Table 2-1 depicts the final agreed upon criteria for each agency with respect to age, permanency goal, type of placement, time in care, and the number of children assigned to the control and experimental groups. Case characteristics of study populations varied by agency. Children's ages ranged from younger than 12 to 17 years old. Two agencies included only children in foster boarding homes, with a permanency goal of return to home, while the remaining agencies included children with the goal of adoption. These same four agencies included children in both foster boarding homes and approved relative placements. Four of the agencies included children who were in care for more than 90 days, while the remaining two agencies included all children.
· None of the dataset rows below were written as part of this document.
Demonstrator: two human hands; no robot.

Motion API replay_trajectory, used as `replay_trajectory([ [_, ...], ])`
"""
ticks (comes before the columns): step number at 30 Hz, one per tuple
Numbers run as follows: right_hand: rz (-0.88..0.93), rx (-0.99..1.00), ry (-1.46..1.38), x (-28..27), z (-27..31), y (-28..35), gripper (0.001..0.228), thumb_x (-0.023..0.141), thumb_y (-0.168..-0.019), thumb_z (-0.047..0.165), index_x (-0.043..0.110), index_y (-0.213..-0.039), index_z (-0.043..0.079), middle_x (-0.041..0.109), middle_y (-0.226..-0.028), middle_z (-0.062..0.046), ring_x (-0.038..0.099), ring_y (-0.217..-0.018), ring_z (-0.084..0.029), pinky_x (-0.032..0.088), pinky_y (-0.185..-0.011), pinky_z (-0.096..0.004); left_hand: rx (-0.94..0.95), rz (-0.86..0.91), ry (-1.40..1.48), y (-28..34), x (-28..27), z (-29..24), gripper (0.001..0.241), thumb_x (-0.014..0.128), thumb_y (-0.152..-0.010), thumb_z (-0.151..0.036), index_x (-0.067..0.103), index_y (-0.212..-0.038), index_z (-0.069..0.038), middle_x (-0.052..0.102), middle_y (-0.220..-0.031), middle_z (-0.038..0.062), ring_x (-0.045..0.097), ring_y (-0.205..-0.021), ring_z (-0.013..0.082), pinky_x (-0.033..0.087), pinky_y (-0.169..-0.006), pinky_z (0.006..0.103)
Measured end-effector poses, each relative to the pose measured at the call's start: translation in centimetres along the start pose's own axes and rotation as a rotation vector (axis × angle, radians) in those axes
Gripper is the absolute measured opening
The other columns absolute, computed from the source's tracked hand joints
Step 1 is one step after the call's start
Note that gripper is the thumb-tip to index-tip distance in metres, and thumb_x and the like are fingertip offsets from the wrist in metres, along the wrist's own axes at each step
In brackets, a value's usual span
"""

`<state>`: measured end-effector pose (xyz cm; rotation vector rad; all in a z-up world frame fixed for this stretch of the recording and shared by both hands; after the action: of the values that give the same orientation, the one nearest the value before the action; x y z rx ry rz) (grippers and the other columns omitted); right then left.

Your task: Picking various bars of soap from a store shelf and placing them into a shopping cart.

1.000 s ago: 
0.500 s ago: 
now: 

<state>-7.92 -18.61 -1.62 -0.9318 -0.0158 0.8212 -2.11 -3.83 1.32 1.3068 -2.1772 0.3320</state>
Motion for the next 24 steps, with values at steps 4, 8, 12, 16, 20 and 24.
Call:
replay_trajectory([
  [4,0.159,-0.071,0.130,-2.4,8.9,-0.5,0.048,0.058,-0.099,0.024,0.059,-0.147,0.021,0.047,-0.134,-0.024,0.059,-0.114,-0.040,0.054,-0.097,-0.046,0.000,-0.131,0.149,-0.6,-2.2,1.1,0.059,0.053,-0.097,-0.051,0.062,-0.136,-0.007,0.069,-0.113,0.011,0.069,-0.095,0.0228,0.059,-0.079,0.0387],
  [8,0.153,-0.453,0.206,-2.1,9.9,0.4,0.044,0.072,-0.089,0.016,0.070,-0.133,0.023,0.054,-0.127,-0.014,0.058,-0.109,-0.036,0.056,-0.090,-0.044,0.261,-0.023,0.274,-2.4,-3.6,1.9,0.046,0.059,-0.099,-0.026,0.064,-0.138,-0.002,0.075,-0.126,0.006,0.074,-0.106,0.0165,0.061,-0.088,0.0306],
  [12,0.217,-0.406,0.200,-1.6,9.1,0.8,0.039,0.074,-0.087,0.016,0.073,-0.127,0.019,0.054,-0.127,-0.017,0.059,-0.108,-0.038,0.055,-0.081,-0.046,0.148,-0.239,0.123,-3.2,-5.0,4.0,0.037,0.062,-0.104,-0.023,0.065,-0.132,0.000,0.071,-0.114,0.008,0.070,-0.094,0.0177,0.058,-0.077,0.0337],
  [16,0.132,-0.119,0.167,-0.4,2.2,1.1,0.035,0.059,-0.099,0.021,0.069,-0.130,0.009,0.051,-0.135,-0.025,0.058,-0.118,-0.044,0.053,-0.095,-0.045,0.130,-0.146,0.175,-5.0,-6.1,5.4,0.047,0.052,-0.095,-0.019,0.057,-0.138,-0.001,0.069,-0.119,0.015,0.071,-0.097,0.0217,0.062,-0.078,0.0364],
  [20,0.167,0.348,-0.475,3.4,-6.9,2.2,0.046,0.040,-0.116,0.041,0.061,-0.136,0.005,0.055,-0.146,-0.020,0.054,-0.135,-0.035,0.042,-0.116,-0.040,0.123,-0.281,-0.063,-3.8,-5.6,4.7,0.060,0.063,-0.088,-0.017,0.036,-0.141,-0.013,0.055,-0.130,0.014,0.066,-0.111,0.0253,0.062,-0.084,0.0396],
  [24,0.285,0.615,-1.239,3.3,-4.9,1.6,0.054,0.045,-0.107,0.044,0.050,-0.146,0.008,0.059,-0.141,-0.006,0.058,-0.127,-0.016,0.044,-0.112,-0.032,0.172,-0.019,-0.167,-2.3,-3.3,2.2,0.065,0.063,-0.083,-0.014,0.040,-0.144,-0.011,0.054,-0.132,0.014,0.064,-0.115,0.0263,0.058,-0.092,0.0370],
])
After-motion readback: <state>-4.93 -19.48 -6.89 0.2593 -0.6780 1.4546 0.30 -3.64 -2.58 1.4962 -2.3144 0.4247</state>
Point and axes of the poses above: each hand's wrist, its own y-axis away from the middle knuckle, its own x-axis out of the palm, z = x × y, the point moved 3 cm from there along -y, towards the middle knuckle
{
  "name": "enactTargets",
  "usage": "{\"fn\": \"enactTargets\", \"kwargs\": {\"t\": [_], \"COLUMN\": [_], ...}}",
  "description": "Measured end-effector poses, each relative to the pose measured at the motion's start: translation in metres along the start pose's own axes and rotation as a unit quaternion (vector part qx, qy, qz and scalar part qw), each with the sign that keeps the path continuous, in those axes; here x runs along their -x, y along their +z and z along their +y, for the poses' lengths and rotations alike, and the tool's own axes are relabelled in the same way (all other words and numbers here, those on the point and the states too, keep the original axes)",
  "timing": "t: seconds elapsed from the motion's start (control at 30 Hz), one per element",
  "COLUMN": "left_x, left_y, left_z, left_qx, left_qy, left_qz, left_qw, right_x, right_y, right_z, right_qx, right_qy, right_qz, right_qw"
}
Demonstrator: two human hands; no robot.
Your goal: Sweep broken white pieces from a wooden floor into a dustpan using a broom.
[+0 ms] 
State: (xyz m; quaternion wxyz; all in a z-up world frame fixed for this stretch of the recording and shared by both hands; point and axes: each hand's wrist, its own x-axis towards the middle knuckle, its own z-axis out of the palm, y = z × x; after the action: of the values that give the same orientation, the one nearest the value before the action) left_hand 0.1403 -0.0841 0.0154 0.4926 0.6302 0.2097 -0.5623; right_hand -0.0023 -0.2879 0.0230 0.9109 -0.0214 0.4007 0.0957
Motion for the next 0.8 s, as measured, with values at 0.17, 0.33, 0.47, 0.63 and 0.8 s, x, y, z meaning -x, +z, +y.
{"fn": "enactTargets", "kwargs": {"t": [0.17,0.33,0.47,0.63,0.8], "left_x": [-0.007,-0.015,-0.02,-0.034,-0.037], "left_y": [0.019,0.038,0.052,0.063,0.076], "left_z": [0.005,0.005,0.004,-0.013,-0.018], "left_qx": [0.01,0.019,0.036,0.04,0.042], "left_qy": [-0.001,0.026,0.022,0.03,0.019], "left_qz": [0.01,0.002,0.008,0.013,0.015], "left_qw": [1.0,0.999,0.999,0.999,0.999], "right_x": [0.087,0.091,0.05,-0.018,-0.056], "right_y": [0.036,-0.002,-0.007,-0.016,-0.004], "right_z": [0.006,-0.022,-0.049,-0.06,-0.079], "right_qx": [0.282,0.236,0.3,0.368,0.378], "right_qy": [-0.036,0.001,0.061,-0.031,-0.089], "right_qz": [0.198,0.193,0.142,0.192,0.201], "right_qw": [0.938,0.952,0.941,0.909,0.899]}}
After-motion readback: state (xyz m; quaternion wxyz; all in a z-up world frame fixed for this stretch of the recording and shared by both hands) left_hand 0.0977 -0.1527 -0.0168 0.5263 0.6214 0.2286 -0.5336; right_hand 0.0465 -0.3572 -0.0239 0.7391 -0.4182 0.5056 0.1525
Table 2-1.  Assignment of Children

  Number of Children Criteria        
Agency Experimental Group Control Group Age Permanency Goal Type of Placement Time in Care
Harlem Dowling 197 182 Under 12 RTH
ADP
FBH
ARH
Over 90 days
Little Flower 302 290 Under 17 RTH FBH Over 90 days
Miracle Makers 217 188 Under 12 RTH
ADP
FBH
ARH
Over 90 days
New York Foundling 380 403 Under 17 RTH

ADP

FBH
ARH
Any child
St. Christopher­Ottilie 200 200 Under 13 RTH FBH Over 90 days
St. Christopher­Jennie Clarkson 250* N/A Under 18 RTH
ADP
IND. LV.
FBH
ARH
Any child

* After 1 month of participation, the agency placed the remaining children in the experimental group.  This increased its total to 484.

Key:  RTH = Return to Home; ADP = Adoption; FBH = Foster Boarding Home; ARH = Approved Relative Home; IND. LV. = Independent Living.

The demonstration was originally designed with procedures for random assignment of children to either a comparison group that received the regular services offered at the agency or an experimental group that used the HomeRebuilders model. Every attempt was made to assign all siblings from one family to the same group. Three agencies, Miracle Makers, Little Flower, and Harlem Dowling, used random assignment procedures. Two agencies, St. Christopher-Ottilie and New York Foundling, divided the comparison and experimental groups based on agency sites. One agency, St. Christopher-Jennie Clarkson, placed all of its children in the experimental group.

From the beginning, HomeRebuilders was viewed by all state officials interviewed as a unique and creative example of managed care that provided new ways to think about planning, rate-setting, and practice. The model broadened people's thinking about program design and rate setting and the relationship between the two. HomeRebuilders was seen as an important initiative for the field of child welfare. Respondents clearly recognized the importance and potential cost saving of programs that addressed the back end of the system (i.e., rates of foster care discharges and reentry into the system) and length of stay.

City officials did not accept the concept with the same enthusiasm; their reaction was mixed. Some of the administrators liked and wanted to test HomeRebuilders as a financing strategy, and they noted that HomeRebuilders forced fiscal and program directors in the agencies to manage care together by looking at data on outcomes. Case management staff liked the new roles and responsibilities that were being created for case managers. This constituted a fundamental change in the role of case managers who previously monitored paperwork and did not go into the field. On the other hand, some city officials saw HomeRebuilders as a state initiative, one that was too expensive and did not save money.

Private agency administrators understood that the state's overall goal was a reduction in the number of children in foster care. They believed that the goals set by the state were appropriate and within reach. The state's goal for HomeRebuilders was seen as a positive step toward families and communities. Most of the agency administrators believed that the city's goals were never as clear as the state's. HomeRebuilders was seen as the state's idea. Initially, the administrators believed that the city showed much resistance to the program. Some administrators believed that the city accepted the state's goals while others believed the city did not.